Work to complete:
Only certain lines below are wanted: those starting at the line containing "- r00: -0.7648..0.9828" and ending at the line containing "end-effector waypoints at", both included, each retyped exactly.
Exercise materials Start Marker
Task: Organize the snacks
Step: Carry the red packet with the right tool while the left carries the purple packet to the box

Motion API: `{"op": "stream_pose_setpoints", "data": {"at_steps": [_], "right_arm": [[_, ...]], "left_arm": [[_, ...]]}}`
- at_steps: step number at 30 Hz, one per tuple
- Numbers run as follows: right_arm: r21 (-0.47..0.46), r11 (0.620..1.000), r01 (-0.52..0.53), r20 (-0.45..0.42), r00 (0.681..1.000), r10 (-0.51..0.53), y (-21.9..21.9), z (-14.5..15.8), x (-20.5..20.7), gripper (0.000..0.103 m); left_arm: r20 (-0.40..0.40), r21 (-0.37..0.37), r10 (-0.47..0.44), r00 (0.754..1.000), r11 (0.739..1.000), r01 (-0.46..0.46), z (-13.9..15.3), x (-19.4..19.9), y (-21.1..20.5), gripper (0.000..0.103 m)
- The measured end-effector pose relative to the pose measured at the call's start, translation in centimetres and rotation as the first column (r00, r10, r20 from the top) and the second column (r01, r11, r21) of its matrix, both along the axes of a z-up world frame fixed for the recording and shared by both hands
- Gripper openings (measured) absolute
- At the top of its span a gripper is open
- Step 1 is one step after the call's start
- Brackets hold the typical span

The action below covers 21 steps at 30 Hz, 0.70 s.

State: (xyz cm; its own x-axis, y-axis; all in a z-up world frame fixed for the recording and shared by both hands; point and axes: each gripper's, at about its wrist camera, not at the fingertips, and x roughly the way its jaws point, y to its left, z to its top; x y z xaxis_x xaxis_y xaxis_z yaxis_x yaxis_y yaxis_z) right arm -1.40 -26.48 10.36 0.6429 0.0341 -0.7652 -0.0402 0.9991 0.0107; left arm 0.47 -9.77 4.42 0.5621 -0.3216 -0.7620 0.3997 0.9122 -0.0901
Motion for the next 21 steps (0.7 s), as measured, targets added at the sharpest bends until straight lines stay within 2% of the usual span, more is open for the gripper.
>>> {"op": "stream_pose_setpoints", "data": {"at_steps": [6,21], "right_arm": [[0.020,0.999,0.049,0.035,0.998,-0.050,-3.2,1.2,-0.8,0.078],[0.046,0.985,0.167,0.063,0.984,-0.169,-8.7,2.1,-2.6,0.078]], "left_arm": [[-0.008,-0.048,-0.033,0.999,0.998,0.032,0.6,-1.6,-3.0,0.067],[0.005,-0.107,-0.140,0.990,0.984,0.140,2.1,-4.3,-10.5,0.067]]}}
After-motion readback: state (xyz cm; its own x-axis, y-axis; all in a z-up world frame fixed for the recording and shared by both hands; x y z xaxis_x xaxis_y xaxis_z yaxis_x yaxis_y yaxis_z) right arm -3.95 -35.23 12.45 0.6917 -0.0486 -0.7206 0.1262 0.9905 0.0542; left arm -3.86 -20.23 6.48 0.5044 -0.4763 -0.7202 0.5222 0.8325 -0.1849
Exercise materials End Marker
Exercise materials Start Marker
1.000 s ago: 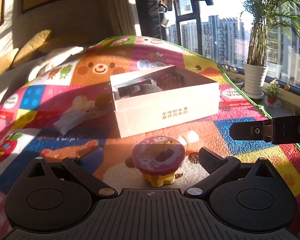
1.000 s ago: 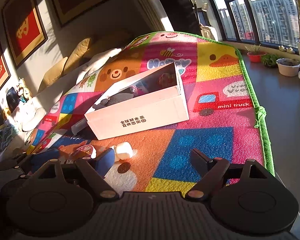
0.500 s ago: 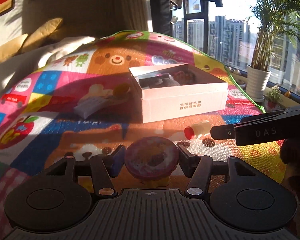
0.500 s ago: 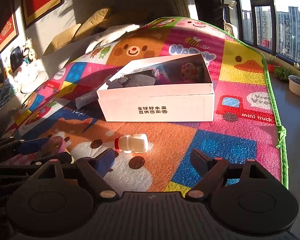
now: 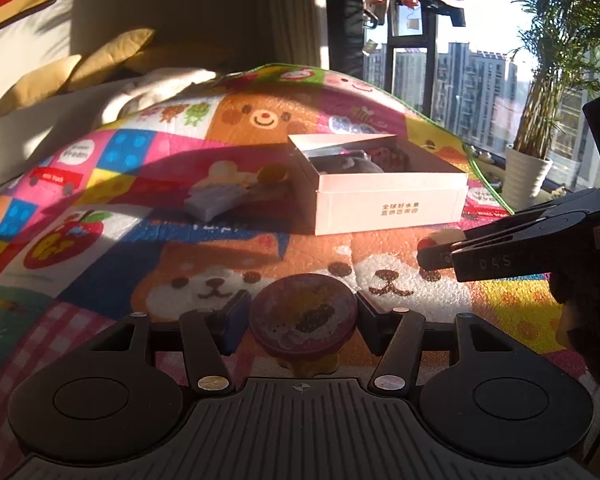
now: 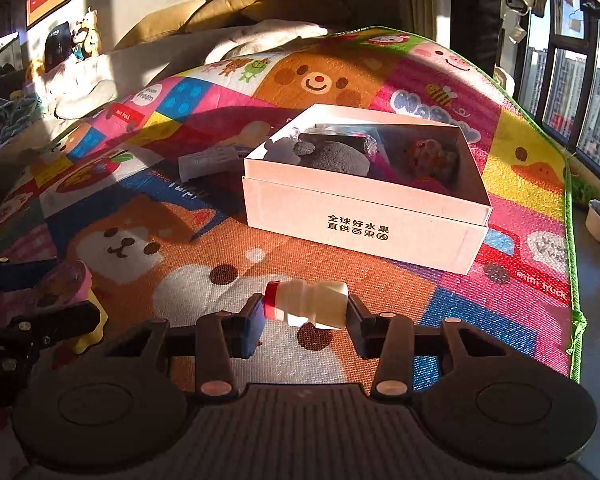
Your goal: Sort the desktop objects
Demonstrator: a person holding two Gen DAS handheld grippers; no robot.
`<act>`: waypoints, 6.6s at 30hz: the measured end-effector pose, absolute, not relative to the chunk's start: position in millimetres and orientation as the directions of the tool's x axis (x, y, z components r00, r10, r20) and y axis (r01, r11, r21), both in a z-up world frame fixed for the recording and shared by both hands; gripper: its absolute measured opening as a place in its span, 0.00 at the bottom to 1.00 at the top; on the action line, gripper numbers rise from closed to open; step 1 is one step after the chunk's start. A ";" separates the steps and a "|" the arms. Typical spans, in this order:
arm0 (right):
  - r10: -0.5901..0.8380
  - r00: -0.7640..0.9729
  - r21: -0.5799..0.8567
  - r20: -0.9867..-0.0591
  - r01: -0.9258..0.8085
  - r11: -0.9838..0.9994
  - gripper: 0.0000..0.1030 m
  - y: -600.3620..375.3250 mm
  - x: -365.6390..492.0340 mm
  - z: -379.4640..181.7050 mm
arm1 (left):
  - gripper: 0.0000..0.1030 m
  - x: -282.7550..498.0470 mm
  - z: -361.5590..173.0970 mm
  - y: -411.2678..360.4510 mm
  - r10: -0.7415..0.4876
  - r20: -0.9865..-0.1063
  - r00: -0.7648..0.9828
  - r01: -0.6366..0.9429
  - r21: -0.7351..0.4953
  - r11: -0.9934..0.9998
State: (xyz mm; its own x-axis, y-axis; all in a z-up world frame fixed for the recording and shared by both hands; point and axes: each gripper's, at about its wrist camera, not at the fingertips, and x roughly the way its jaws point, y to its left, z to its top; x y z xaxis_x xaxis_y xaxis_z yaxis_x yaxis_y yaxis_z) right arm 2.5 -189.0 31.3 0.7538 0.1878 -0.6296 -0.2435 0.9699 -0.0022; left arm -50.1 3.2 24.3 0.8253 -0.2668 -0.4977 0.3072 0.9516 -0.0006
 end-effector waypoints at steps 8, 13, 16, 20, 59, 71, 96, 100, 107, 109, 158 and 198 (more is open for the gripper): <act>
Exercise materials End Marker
Response to this task:
  - r00: -0.7648..0.9828
  - r01: -0.6366..0.9429
  - r21: -0.7351..0.4953
  - r11: -0.9934..0.9998
State: (xyz mm; its own x-axis, y-axis; all in a z-up world frame fixed for the recording and shared by both hands; point and axes: each gripper's, at about its wrist camera, not at the fingertips, and x roughly the way its jaws point, y to its left, z to its top; x y z xaxis_x xaxis_y xaxis_z yaxis_x yaxis_y yaxis_z) right arm 2.5 -189.0 31.3 0.7538 0.1878 -0.6296 -0.2435 0.9699 -0.0022; left arm -50.1 3.2 24.3 0.8253 -0.2668 -0.4977 0.3072 0.9516 -0.0006
 end-effector waypoints at steps 8, 13, 16, 20, 59, 71, 96, 100, 107, 109, 158 and 198 (more is open for the gripper): <act>

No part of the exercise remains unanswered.